Eine Möglichkeit ist zum Beispiel die Umstellung der Wasserrechnung auf eine Grundgebühr für die Infrastruktur plus die Abrechnung des tatsächlich verbrauchten Wassers. Denn neben den Leitungssystemen spielt hierbei auch die Wasseraufbereitung eine große Rolle. Und die ist abhängig von der Quelle, aus der das Wasser kommt, etwa aus einer "guten Quelle oder aus dem Rhein", verdeutlicht Heldt. Manche Städte hätten ihre Wasserrechnungen schon entsprechend umgestellt. Bei den Leerintervallen der Mülltonnen lässt sich auch sparen - allerdings nicht überall: "Es kommt darauf an, wie flexibel die Stadt ist", sagt Heldt. Eine andere Entwicklung beobachtet er jedoch: Immer mehr Städte böten eine Mindestanzahl an Leerungen pro Jahr an.

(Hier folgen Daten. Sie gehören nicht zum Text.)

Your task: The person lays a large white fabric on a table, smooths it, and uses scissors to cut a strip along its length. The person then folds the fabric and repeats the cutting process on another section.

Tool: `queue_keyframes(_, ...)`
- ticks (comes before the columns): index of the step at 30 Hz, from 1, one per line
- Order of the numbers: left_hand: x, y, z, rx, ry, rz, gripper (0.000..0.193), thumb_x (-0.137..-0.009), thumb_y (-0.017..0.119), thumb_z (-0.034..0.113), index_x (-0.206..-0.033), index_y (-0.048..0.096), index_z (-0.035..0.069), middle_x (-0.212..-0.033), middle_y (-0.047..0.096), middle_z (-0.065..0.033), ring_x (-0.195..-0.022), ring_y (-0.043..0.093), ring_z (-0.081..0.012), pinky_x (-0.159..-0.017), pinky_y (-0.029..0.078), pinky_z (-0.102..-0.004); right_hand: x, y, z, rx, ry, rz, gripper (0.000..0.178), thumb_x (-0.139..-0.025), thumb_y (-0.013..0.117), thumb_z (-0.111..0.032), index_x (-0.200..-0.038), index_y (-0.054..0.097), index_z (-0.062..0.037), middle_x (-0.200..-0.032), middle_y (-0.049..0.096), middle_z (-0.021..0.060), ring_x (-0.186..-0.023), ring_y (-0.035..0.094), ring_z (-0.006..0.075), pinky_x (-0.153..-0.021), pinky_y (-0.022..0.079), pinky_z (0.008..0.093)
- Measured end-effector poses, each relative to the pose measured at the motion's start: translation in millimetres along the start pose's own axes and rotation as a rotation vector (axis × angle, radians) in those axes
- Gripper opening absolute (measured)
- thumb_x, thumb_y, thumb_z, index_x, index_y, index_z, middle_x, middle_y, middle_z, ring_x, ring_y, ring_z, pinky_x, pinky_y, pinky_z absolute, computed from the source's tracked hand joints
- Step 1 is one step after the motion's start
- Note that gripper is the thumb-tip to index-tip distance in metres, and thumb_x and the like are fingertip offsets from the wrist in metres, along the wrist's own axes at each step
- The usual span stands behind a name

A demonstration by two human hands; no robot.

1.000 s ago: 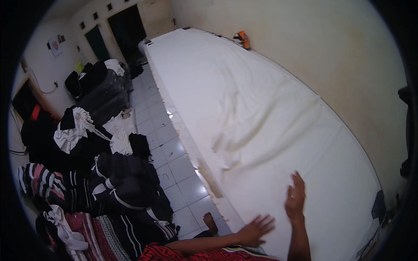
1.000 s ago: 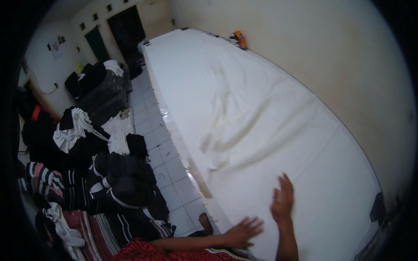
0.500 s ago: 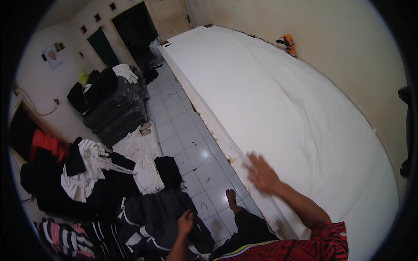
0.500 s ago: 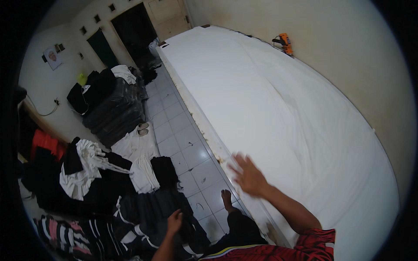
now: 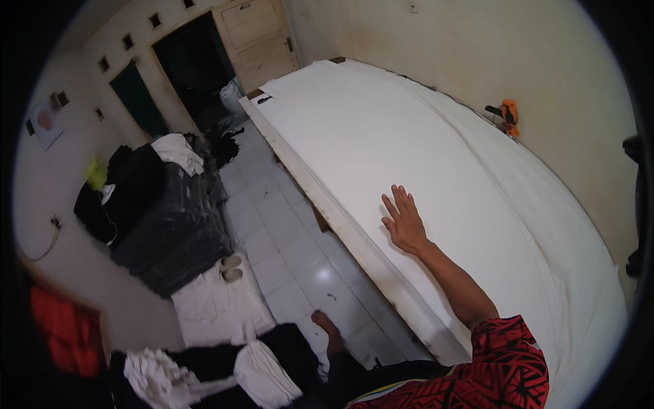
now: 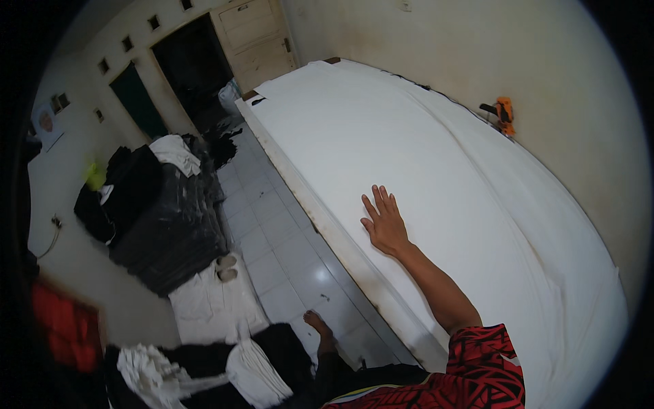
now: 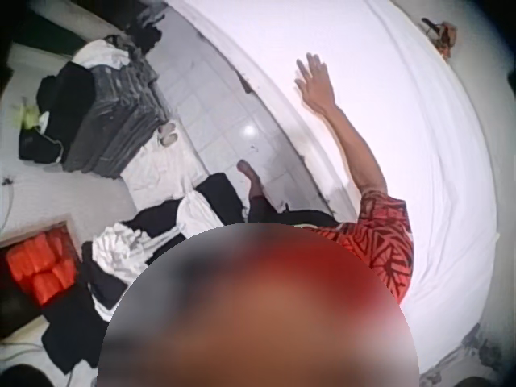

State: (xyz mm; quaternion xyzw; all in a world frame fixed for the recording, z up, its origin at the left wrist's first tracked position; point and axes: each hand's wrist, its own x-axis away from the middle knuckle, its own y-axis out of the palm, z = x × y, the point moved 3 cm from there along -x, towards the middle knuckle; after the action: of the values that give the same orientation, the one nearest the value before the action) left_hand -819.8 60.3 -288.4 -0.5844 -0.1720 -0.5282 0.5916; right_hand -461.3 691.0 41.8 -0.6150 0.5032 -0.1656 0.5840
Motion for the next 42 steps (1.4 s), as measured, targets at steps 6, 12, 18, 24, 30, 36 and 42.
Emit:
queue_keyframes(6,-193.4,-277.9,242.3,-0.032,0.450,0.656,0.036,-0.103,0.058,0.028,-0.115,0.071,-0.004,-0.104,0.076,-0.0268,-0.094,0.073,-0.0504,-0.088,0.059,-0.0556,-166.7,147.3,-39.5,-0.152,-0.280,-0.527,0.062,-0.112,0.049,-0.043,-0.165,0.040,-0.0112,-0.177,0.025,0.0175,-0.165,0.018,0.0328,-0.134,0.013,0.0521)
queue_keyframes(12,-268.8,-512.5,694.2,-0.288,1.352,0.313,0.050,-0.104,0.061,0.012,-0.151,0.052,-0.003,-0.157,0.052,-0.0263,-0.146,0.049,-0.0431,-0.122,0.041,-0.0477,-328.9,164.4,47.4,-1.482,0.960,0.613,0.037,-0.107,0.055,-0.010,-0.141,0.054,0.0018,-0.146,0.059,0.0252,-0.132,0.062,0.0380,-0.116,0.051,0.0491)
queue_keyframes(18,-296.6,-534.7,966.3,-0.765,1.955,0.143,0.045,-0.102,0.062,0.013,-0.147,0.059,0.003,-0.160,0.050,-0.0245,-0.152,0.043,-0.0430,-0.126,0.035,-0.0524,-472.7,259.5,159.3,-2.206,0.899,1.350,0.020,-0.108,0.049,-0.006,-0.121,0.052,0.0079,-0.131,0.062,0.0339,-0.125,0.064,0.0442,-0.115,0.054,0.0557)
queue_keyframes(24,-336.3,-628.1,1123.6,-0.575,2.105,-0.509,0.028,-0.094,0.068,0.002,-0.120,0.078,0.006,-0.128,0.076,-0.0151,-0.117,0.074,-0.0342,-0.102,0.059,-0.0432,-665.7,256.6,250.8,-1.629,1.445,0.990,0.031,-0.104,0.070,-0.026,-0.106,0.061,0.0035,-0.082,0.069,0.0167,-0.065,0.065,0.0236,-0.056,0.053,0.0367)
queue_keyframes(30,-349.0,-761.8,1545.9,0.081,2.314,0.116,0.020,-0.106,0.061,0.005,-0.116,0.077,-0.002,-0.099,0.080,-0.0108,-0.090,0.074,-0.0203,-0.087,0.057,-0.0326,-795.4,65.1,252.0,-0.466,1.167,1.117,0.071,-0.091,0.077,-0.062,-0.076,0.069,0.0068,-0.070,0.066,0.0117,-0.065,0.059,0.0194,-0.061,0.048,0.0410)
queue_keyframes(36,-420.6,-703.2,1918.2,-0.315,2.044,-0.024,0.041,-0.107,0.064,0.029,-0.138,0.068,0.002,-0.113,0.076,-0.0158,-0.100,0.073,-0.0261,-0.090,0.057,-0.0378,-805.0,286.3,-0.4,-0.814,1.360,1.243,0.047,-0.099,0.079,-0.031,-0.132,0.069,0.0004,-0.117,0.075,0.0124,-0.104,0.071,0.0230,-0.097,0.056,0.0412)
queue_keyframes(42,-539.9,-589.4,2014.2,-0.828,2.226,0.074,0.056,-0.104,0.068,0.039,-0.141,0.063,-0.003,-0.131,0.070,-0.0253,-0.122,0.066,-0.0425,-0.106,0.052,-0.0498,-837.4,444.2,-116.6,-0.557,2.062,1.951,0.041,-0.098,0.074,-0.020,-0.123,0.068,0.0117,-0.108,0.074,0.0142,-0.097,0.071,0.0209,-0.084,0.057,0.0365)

Jede weitere koste dann extra. Und: "Je besser getrennt wird, desto geringer ist die Menge an Restmüll, die bezahlt werden muss."

5. Wie kann der Kunde seine Rechnung überprüfen oder sich dagegen wehren?

Hier sind die Möglichkeiten recht eingeschränkt. Aussteigen aus dem System oder sich einen anderen Anbieter suchen, geht schließlich nicht - es sei denn, man zieht um. Und solange es das von Steuerzahlerbund und vielen anderen Organisationen geforderte Transparenzgesetz bezüglich des Hauptkostentreibers Verbrennungsentgelte nicht gibt, bleibt eine Überprüfung schwierig. Zumal es in der Regel zwei Preise für die Entsorgung gebe, so Heldt: "Den Preis, den Stadt oder Kommune mit dem Versorger zwecks Planungssicherheit für Jahre fix gemacht hat und den Preis, den der Handwerker für seine Abfallentsorgung direkt bezahlt." Die können sich sehr unterscheiden. Und es bleibe das Problem der Vergleichbarkeit, denn es gebe keine Verpflichtung zur Grundpreisangaben - anders als beim Wasser. Das Länderprojekt "Benchmarking Wasserversorgung NRW" macht vor, wie es anders gehen kann: "Die Versorger nutzen das selbst zur Überprüfung, wie wirtschaftlich sie sind und ziehen Konsequenzen aus den Ergebnissen", so Heldt.